Here’s the Other Side of the Coin.
It is the purpose of this brief article to present a concise overview of the primary arguments for and against the legalization of physician-assisted suicide. Without a careful consideration of the concerns on both sides, we can find ourselves saddled with ill-conceived policies that fail to serve our best interests and will not be easily dislodged.
The astonishing thing about physician-assisted dying (or what many have called doctor-assisted suicide) is not how many states have legalized it or are debating it. Rather, it’s how few people know any arguments against it.
Unfortunately, pop culture has summed up the opposition view as essentially being a religious one, i.e. “The Bible says it is wrong.” In a secular culture such as ours, this carries little weight today for a majority of thinking people. It seems insensitive, narrow-minded and antiquated.
What if, however, there really were important arguments against widespread legalization that are not being heard? And what if the real solution to the problem were something other than for or against?

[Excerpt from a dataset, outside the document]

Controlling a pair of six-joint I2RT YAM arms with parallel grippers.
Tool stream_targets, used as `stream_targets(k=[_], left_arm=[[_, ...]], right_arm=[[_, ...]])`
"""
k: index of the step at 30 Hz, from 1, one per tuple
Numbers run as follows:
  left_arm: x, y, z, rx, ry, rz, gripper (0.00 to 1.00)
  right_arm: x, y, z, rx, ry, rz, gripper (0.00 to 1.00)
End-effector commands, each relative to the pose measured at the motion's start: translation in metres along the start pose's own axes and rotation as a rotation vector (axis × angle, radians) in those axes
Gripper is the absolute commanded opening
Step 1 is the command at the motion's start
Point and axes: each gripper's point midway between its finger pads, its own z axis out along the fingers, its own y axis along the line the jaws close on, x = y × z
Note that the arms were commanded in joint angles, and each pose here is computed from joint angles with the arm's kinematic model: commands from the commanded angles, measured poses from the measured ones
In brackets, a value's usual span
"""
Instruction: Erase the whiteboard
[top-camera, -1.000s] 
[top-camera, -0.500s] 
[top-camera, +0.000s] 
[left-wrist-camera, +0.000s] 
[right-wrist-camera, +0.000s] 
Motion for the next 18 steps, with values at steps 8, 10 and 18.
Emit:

Medical advances have created ethical dilemmas which no previous generation of doctors has ever faced. New life-sustaining technologies and practices have forced physicians to ask questions that never needed to asking before. For the past three decades, foremost of these is: “How far do we go to save a life?”
Other questions challenge ethical traditions which have been in place for centuries. “When suffering is immeasurable and a patient’s condition terminal, should doctors be permitted to end a patient’s life?” “Should doctors take an active role in hastening a patient’s death?”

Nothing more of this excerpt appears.